┌─ EXERCISE MATERIAL

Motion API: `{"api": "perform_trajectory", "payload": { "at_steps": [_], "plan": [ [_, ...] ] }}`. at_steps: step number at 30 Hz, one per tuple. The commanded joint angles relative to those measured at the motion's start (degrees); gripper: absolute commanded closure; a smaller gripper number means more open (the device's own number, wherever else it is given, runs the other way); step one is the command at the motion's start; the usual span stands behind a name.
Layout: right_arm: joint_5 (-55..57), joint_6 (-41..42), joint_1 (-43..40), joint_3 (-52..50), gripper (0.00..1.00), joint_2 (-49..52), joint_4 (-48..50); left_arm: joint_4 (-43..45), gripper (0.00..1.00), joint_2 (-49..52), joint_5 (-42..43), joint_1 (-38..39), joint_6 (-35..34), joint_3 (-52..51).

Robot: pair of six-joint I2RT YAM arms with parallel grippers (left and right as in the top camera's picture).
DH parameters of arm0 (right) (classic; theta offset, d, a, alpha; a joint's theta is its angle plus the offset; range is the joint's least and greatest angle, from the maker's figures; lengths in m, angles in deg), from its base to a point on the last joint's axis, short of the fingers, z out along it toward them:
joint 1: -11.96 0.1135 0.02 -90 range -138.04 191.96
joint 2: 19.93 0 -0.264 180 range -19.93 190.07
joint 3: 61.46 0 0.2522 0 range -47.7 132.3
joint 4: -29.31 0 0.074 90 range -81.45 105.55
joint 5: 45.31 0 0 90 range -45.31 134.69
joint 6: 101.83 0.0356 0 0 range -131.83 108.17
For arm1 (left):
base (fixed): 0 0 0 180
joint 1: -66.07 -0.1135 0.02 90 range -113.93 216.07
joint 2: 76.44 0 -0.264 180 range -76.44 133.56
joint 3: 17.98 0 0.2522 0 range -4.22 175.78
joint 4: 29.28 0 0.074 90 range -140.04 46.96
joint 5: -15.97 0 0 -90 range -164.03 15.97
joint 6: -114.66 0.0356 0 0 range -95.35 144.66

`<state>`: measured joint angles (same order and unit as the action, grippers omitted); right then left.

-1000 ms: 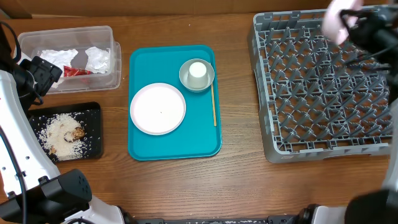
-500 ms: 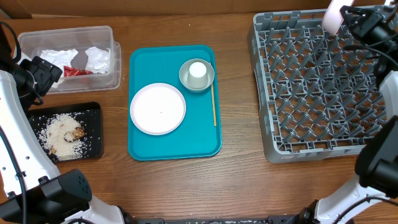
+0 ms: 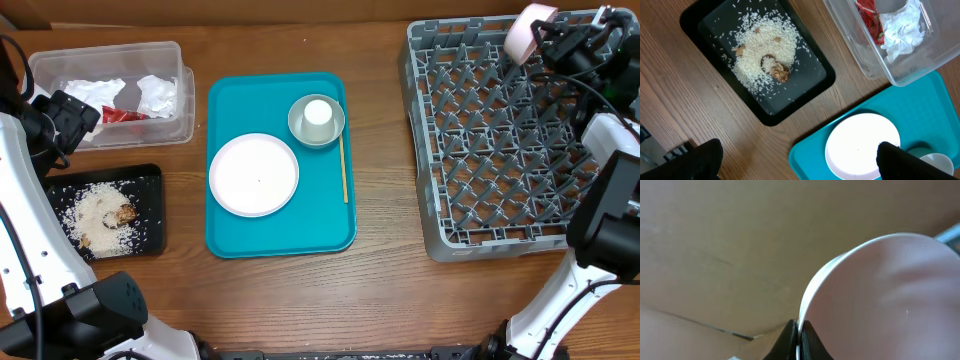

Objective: Sort waste into correct bins and load items into the dishwasher
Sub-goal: 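Carry the pink plate to the dish rack and set it in, then move the right gripper back to the white plate on the tray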

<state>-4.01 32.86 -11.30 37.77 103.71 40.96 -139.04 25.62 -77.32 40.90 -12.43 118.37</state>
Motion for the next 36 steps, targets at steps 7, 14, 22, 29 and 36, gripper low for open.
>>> {"api": "perform_trajectory", "payload": {
  "at_steps": [7,14,22,29,36],
  "plan": [
    [4.4,1.6,-0.9,0.4,0.96,0.8,-0.8,0.1,0.00,0.3,-0.7,-0.3,0.7,-0.3],
    [3.0,1.6,-3.8,0.4,0.95,0.8,-5.8,0.1,0.00,0.3,-0.7,-0.3,0.7,-0.3],
    [-5.4,1.9,-9.0,0.5,0.88,0.3,-6.1,0.1,0.00,0.3,-0.7,-0.3,0.7,-0.3],
    [-6.7,-1.2,-12.5,0.5,0.79,-1.9,-15.2,0.1,0.00,0.3,-0.7,-0.3,0.7,-0.3],
    [-2.1,-8.9,-14.3,0.5,0.56,-7.4,-28.3,0.1,0.00,0.3,-0.7,-0.3,0.7,-0.3]
  ]
}}
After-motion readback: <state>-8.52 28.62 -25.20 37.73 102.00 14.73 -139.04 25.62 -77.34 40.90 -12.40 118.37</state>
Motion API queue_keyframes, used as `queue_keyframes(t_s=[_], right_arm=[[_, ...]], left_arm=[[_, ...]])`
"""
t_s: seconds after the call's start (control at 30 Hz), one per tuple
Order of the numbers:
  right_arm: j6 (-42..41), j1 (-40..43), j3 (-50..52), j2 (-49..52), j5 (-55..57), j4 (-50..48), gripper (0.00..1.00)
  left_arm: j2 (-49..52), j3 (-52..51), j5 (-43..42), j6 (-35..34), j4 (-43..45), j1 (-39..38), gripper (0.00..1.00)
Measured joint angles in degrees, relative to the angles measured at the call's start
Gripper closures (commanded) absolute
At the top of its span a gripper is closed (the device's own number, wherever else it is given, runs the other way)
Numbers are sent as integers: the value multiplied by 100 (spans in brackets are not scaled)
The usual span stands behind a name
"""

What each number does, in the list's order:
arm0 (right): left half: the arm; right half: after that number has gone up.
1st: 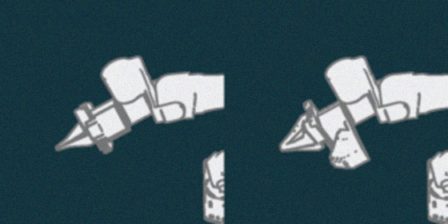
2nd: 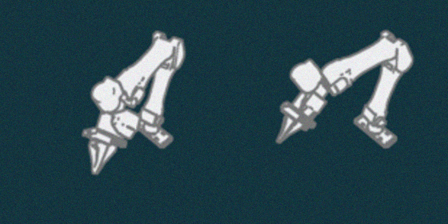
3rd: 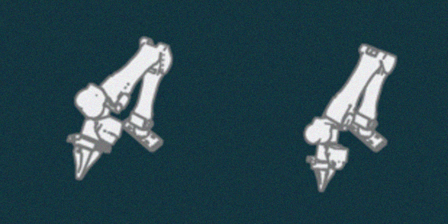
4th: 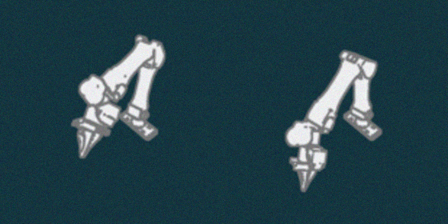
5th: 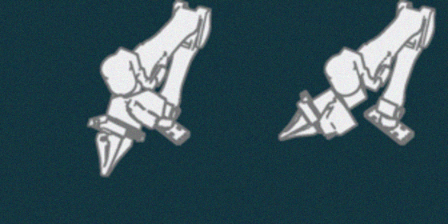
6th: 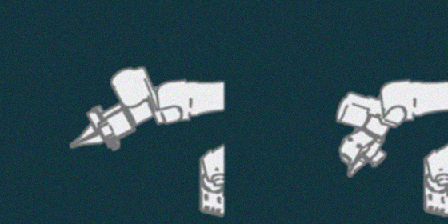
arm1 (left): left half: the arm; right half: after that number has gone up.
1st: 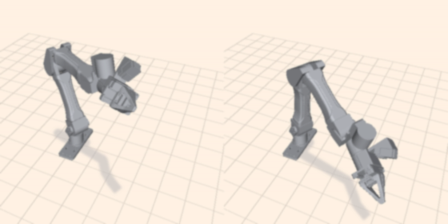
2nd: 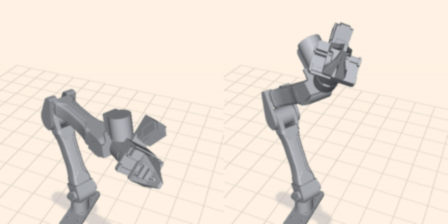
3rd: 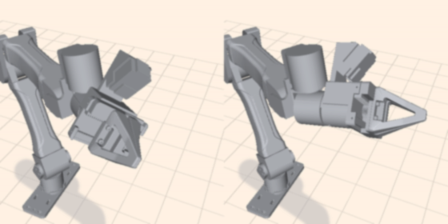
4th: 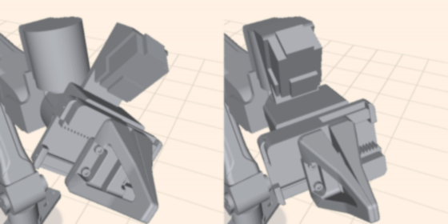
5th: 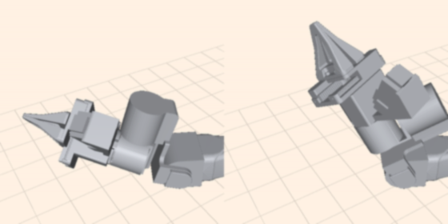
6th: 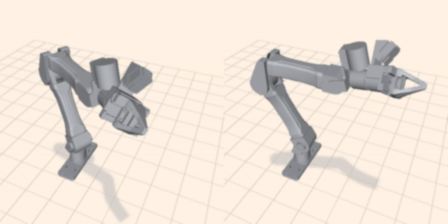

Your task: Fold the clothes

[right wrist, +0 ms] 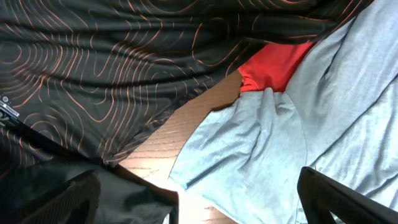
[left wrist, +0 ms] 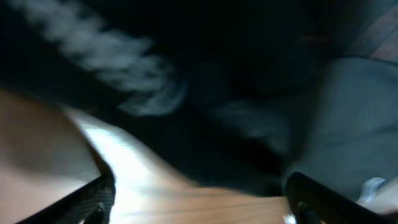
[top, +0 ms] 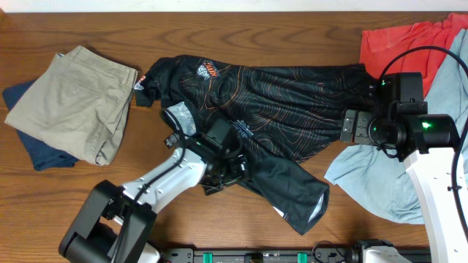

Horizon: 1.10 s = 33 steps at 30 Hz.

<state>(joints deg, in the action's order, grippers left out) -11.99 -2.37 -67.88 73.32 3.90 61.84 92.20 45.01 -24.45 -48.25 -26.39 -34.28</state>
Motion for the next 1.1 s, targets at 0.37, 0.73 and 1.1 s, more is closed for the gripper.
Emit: queue_keyframes(t_s=[0.37,0.73,1.1], right_arm=[[0,0,-2,0,2,52,1],[0,0,-2,0,122,96,1],[0,0,-2,0,201,94,1]], left_arm=[[57,-157,275,-319,365,-42,94],[-111,-179,636,232,-796,966,94],[-879,-142,824,1126,-1941,2944,18]])
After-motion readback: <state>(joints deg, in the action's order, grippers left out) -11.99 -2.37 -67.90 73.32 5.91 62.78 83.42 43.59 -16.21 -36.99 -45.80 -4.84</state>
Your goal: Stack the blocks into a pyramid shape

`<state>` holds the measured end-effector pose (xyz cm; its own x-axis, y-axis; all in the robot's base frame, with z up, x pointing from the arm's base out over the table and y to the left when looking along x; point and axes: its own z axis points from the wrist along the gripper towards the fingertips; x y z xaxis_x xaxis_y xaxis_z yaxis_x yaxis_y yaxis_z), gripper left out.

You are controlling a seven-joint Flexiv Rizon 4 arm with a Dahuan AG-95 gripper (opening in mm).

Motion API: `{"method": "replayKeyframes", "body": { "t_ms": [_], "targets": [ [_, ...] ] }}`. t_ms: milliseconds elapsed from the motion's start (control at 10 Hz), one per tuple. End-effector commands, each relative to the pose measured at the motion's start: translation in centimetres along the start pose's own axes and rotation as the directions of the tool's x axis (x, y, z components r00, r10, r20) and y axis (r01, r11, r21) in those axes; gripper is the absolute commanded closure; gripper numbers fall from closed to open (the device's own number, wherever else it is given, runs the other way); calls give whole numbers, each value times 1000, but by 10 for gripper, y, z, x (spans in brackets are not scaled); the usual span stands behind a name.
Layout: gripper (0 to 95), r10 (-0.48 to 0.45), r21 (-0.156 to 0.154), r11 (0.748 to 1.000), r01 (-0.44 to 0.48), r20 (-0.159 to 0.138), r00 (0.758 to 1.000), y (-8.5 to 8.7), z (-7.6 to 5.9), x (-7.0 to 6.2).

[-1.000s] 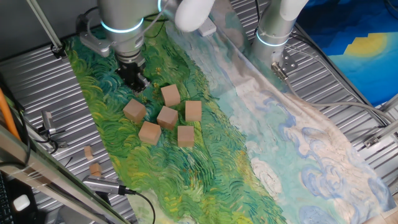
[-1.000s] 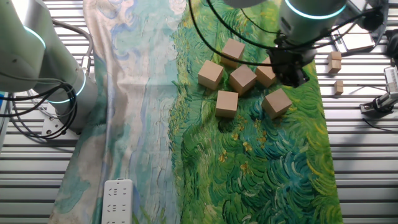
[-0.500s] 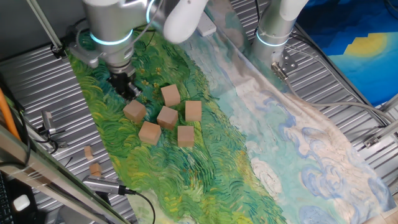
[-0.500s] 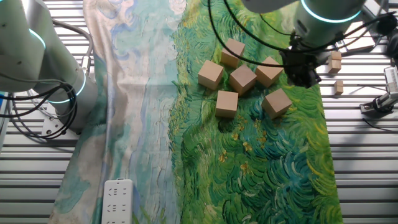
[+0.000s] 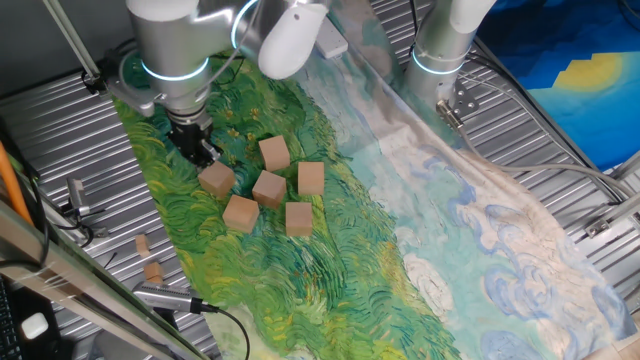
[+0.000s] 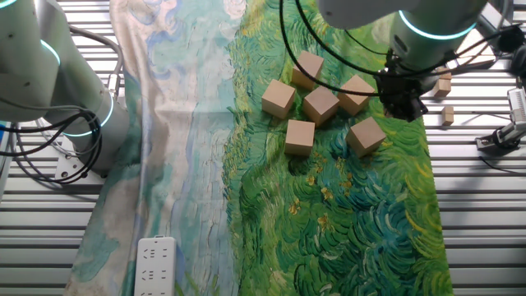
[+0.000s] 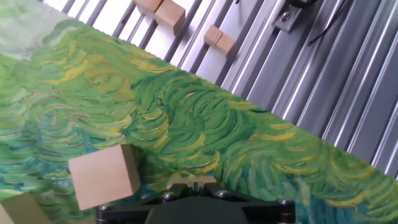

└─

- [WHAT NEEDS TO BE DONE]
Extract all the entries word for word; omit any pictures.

- [RESPONSE]
Motion API: `{"api": "perform_trajectory", "payload": { "at_steps": [_], "plan": [ [_, ...] ] }}`. at_steps: step number at 30 Hz, one per tuple. The commanded joint angles relative to those measured at the motion's start (degrees); gripper: absolute commanded closure; a smaller gripper number means more open (the device's own number, wherever else it is given, runs the other way); step one is the command at the motion's start; the usual span stands behind a name.
Layout: right_arm: joint_5 (-55..57), joint_6 (-41..42), joint_1 (-43..40), joint_3 (-52..50), gripper (0.00..1.00), joint_2 (-49..52), joint_4 (-48..50); left_arm: joint_4 (-43..45), gripper (0.00..1.00), joint_2 (-49..52), joint_5 (-42..43), joint_1 (-38..39), joint_6 (-35..34), joint_3 (-52..51).

Robot: pair of six-joint I2RT YAM arms with parallel grippers (left and right as in the top camera's picture).
DH parameters of arm0 (right) (classic; theta offset, d, a, alpha; a joint's theta is its angle plus the offset; range is the joint's least and greatest angle, from the maker's figures; lengths in m, angles in deg), from its base to a point on the last joint's axis, short of the fingers, z out along it toward them:
joint 1: -11.96 0.1135 0.02 -90 range -138.04 191.96
joint 2: 19.93 0 -0.264 180 range -19.93 190.07
joint 3: 61.46 0 0.2522 0 range -47.7 132.3
joint 4: -29.31 0 0.074 90 range -81.45 105.55
joint 5: 45.31 0 0 90 range -45.31 134.69
joint 6: 101.83 0.0356 0 0 range -131.83 108.17
For arm1 (left):
base (fixed): 0 0 0 180
joint 1: -66.07 -0.1135 0.02 90 range -113.93 216.07
joint 2: 76.44 0 -0.264 180 range -76.44 133.56
joint 3: 17.98 0 0.2522 0 range -4.22 175.78
joint 4: 29.28 0 0.074 90 range -140.04 46.96
joint 5: -15.97 0 0 -90 range -164.03 15.97
joint 6: -114.66 0.0356 0 0 range -95.35 144.66

`<state>`: measured joint angles (same order and unit as the action, grippers omitted); right then left.

-1000 ms: 
-500 ms: 
+0 ms: 

Objective: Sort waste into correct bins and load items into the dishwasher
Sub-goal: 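Carry the pink plate to the dish rack and set it in, then move the right gripper back to the white plate on the tray
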
<state>-4.01 32.86 -11.30 37.77 103.71 40.96 -139.04 25.62 -77.32 40.90 -12.43 118.37</state>
Motion for the next 36 steps, targets at steps 7, 14, 22, 29 and 36, gripper low for open.
>>> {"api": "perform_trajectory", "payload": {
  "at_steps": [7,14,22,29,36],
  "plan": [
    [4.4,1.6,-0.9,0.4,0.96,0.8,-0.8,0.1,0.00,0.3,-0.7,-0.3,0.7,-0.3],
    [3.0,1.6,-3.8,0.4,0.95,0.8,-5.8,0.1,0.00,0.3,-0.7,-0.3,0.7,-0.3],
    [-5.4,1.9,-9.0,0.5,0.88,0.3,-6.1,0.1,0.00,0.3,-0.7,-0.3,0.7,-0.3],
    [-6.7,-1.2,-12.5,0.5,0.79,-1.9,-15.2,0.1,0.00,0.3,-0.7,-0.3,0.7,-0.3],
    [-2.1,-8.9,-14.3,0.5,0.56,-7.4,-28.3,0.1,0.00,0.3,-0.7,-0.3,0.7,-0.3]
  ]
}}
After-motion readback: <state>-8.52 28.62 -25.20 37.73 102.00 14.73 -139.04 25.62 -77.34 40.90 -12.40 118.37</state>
Motion API queue_keyframes, used as `queue_keyframes(t_s=[_], right_arm=[[_, ...]], left_arm=[[_, ...]])`
"""
t_s: seconds after the call's start (control at 30 Hz), one per tuple
Order of the numbers:
  right_arm: j6 (-42..41), j1 (-40..43), j3 (-50..52), j2 (-49..52), j5 (-55..57), j4 (-50..48), gripper (0.00..1.00)
  left_arm: j2 (-49..52), j3 (-52..51), j5 (-43..42), j6 (-35..34), j4 (-43..45), j1 (-39..38), gripper (0.00..1.00)
Measured joint angles in degrees, relative to the angles measured at the call's start
Gripper closures (commanded) absolute
At the top of its span a gripper is closed (the device's own number, wherever else it is given, runs the other way)
Numbers are sent as integers: the value multiplied by 100 (spans in brackets are not scaled)
The usual span stands behind a name
"""

What each number does, in the list's order:
arm0 (right): left half: the arm; right half: after that number has gone up.
1st: 
2nd: 
3rd: 
4th: 
5th: 
6th: 
arm1 (left): left half: the arm; right half: after that number has gone up.
1st: 
2nd: 
3rd: 
4th: 
5th: 
6th: 

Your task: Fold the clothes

[right wrist, +0 ms] 
[left wrist, +0 ms] 
[top, +0 ms] 

Horizon: 1.10 s = 33 steps at 30 Hz.

<state>(joints deg, in the action's order, grippers left out) -11.99 -2.37 -67.88 73.32 3.90 61.84 92.20 45.01 -24.45 -48.25 -26.39 -34.28</state>
Motion for the next 1.1 s, targets at 0.37, 0.73 and 1.1 s, more is closed for the gripper.
Emit: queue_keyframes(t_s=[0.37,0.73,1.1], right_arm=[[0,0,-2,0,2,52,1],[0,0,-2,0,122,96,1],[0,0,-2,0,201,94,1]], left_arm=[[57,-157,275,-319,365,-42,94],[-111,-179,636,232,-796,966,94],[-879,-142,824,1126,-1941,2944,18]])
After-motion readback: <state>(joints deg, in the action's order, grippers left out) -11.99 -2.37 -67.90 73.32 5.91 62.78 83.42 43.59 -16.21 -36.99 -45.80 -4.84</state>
Your goal: Stack the blocks into a pyramid shape

`<state>` holds the measured end-effector pose (xyz cm; its own x-axis, y-axis; all in the robot's base frame, with z up, x pointing from the arm's base out over the table and y to the left when looking along x; point and axes: its own z axis points from the wrist along the gripper towards the fingertips; x y z xaxis_x xaxis_y xaxis_z yaxis_x yaxis_y yaxis_z), gripper left out.

You are controlling a seven-joint Flexiv Rizon 4 arm with a Dahuan AG-95 gripper (opening in mm).

Motion API: `{"method": "replayKeyframes", "body": { "t_ms": [_], "targets": [ [_, ...] ] }}`. t_ms: milliseconds elapsed from the motion's start (control at 10 Hz), one per tuple. End-effector commands, each relative to the pose measured at the motion's start: translation in centimetres along the start pose's own axes and rotation as the directions of the tool's x axis (x, y, z components r00, r10, r20) and y axis (r01, r11, r21) in those axes; gripper is the absolute commanded closure; gripper numbers fall from closed to open (the device's own number, wherever else it is given, runs the other way); calls give whole numbers, each value times 1000, but by 10 for gripper, y, z, x (spans in brackets are not scaled); the usual span stands behind a name.
Layout: gripper (0 to 95), r10 (-0.48 to 0.45), r21 (-0.156 to 0.154), r11 (0.748 to 1.000), r01 (-0.44 to 0.48), r20 (-0.159 to 0.138), r00 (0.758 to 1.000), y (-8.5 to 8.7), z (-7.6 to 5.9), x (-7.0 to 6.2).

[-1.000s] 
[-1.000s] 
[-0.500s] 
[-0.500s] 
[+0.000s] 
[+0.000s] 
[+0.000s] 

The exercise is done, and nothing more is needed.